Show all the lines in the data below that include the word "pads".

-- Material supplied follows --

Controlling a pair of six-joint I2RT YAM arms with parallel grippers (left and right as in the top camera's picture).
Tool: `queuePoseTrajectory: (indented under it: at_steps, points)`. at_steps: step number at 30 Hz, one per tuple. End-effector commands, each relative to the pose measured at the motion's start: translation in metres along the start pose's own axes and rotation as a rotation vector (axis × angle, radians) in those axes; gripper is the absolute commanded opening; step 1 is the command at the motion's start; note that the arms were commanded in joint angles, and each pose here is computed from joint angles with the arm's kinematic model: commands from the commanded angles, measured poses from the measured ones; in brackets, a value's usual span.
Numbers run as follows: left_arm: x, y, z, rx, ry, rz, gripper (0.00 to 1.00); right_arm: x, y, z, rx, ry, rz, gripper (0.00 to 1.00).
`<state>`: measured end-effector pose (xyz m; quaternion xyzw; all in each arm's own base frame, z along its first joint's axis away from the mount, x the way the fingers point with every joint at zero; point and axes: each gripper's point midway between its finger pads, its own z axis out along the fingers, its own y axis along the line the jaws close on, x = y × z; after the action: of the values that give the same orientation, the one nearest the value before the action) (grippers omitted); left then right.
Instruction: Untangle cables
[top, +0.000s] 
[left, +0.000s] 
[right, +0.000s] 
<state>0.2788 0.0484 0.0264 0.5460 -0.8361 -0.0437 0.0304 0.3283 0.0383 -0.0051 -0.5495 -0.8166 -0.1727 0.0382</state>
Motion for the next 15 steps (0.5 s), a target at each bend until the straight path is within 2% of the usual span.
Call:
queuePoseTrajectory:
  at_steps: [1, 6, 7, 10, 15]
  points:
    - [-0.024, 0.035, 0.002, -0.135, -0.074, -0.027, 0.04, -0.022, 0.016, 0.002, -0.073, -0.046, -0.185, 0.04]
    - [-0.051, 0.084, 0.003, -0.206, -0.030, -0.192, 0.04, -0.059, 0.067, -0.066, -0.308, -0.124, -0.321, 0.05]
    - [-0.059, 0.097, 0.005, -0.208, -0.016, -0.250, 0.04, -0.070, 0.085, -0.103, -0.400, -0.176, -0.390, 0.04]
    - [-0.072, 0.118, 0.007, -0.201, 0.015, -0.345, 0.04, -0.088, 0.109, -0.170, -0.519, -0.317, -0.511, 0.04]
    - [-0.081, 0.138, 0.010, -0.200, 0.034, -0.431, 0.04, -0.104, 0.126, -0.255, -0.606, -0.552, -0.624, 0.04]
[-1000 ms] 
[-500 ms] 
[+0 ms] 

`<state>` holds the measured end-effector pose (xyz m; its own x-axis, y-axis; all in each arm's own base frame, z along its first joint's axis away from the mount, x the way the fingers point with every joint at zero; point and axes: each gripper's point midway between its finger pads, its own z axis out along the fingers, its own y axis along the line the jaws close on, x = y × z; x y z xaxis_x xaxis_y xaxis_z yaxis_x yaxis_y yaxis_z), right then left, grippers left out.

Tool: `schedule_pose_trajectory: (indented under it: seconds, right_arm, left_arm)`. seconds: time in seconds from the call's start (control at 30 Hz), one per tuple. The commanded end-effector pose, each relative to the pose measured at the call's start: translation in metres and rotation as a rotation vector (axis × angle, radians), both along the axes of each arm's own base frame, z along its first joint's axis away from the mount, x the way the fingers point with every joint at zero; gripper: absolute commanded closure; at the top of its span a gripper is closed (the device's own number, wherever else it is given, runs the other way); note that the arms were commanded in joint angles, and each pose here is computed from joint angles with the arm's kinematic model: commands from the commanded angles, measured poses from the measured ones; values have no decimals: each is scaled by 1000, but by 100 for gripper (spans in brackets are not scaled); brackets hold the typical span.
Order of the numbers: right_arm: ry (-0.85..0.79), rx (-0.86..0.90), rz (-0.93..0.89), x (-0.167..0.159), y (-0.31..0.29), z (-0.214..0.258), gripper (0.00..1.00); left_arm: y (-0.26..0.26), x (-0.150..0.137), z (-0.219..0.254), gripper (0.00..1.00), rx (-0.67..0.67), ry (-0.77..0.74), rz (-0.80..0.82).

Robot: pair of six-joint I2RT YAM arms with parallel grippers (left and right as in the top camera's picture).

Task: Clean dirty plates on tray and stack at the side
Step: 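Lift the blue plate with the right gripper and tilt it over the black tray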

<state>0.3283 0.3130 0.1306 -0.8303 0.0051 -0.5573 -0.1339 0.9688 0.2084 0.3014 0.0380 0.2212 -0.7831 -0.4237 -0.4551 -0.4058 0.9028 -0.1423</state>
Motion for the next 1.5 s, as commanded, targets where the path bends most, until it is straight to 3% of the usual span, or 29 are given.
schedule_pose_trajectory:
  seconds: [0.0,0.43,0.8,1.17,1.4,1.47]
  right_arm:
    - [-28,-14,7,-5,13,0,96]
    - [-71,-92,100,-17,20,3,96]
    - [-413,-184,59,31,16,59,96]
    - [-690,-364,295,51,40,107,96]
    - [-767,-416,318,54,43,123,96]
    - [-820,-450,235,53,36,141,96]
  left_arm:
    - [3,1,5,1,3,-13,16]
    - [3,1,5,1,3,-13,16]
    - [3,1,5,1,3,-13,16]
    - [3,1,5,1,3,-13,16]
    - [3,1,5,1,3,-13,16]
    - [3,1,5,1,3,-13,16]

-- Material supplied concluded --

- [Exercise response]:
`<state>`: measured end-effector pose (xyz m; quaternion xyzw; all in each arm's own base frame, z along its first joint's axis away from the mount, x the way the fingers point with every joint at zero; point and axes: each gripper's point midway between its finger pads, its own z axis out along the fingers, its own y axis along the line the jaws close on, x = y × z; after the action: of the values that give the same orientation, the one nearest the value before the action) (grippers omitted); left then right.
`<state>` holds the measured end-effector pose (xyz m; its own x-axis, y-axis; all in each arm's own base frame, z along its first joint's axis away from the mount, x the way the fingers point with every joint at zero; point and axes: each gripper's point midway between its finger pads, its own z axis out along the fingers, its own y axis along the line the jaws close on, x = y × z; x y z xaxis_x xaxis_y xaxis_z yaxis_x yaxis_y yaxis_z), right then left, grippers left out.

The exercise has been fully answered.